__Task description__: Reproduce the whole listing exactly, omitting any picture it holds.

--- START ---

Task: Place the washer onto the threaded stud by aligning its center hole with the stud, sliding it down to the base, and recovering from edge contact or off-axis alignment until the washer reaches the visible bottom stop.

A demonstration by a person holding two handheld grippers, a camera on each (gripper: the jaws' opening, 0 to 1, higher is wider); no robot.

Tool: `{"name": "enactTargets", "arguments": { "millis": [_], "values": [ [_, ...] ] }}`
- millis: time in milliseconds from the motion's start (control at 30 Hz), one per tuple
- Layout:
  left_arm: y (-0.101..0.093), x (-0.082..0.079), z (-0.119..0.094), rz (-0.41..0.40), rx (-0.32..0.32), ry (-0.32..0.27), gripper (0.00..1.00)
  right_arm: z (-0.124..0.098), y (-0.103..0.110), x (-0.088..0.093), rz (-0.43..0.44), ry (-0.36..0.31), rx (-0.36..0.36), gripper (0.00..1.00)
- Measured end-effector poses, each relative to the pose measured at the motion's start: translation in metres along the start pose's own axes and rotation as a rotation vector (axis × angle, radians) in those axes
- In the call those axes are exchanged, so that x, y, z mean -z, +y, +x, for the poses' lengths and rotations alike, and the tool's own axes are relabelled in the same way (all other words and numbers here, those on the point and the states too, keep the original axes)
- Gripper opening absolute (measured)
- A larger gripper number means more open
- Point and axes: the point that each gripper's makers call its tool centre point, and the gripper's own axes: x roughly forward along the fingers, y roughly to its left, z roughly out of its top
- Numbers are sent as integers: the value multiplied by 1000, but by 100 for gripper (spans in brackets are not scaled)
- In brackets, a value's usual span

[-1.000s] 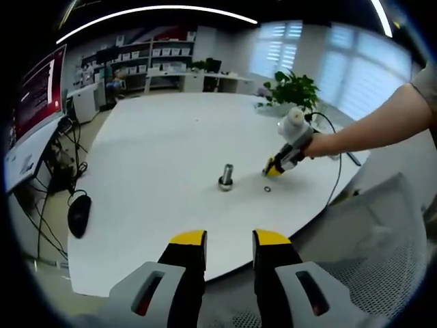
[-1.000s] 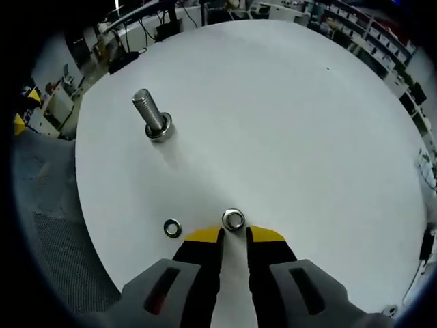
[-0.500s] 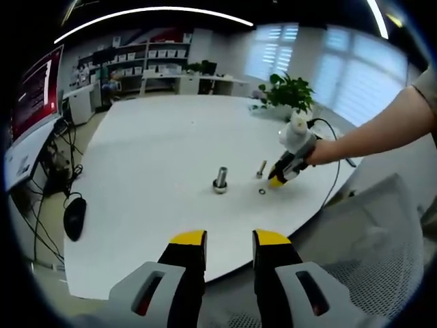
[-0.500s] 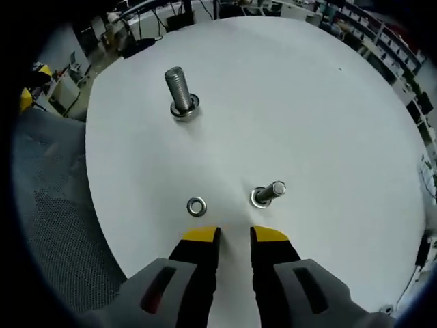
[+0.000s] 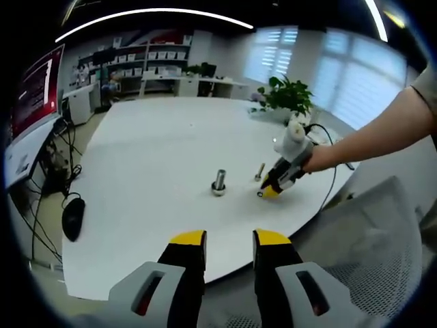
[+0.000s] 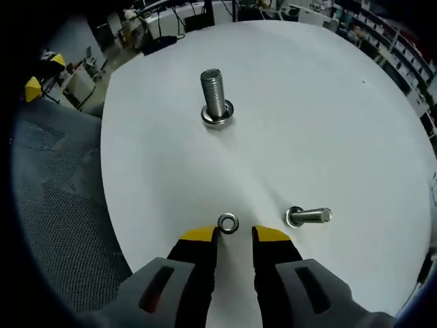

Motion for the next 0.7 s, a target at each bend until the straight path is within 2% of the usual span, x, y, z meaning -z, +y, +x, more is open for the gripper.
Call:
{"name": "enactTargets", "arguments": {
  "millis": [100,300,467,700],
  "values": [
    [0,-1,0,-4,-1,-3,25,0,1,0,-90,19,20,21],
    [1,-1,0,-4,-3,-4,25,1,7,-2,-160,36,0,16],
    [2,-1,0,-7,-8,-6,25,1,6,-3,-168,51,-15,16],
    [3,0,0,-2,-13,1,25,3,8,-4,-179,173,4,15]
  ]
}}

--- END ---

__Exercise output__:
Task: Place the washer onto the threaded stud by aligning its center hole with the stud, sliding it down to the base, and recovering from edge contact or off-axis alignment until the washer reaches the visible bottom stop.

A demonstration by a person holding two handheld grippers, a camera on each (gripper: the jaws' opening, 0 to 1, higher is wider); no robot.

Tool: `{"name": "enactTargets", "arguments": { "millis": [_], "values": [ [_, ...] ] }}`
- millis: time in milliseconds from the motion's start (control at 30 Hz), one per tuple
- Layout:
  left_arm: y (-0.101..0.093), x (-0.082..0.079), z (-0.119..0.094), rz (-0.41..0.40), rx (-0.32..0.32), ry (-0.32..0.27), gripper (0.00..1.00)
  right_arm: z (-0.124..0.098), y (-0.103..0.110), x (-0.088..0.093), rz (-0.43..0.44), ry (-0.36..0.31), rx (-0.36..0.36), gripper (0.00..1.00)
- Measured end-effector poses, each relative to the pose measured at the motion's start: translation in metres along the start pose's own axes and rotation as a rotation vector (axis × angle, radians) in those axes
- In the call those axes are exchanged, so that x, y, z mean -z, +y, +x, for the poses' lengths and rotations alike, and the tool's own axes are relabelled in the same way (all other words and numbers here, those on the point and the states too, keep the original axes)
- Gripper opening absolute (measured)
- A larger gripper number means more open
- Point and axes: the point that each gripper's makers call its tool centre point, and the gripper's own axes: x roughly forward along the fingers, y roughly to its left, z roughly out of its top
- Numbers are sent as integers: the value multiplied by 1000, but by 100 for gripper (spans in brackets are not scaled)
- In brackets, a value's usual span

[-1.000s] 
[-1.000s] 
[-0.500s] 
[-0.500s] 
[+0.000s] 
[+0.000s] 

Motion for the next 0.7 s, a target at each bend until the straight path is within 2% of the usual span, x, y, z meaning -z, +y, +x, more is open for the gripper.
Call:
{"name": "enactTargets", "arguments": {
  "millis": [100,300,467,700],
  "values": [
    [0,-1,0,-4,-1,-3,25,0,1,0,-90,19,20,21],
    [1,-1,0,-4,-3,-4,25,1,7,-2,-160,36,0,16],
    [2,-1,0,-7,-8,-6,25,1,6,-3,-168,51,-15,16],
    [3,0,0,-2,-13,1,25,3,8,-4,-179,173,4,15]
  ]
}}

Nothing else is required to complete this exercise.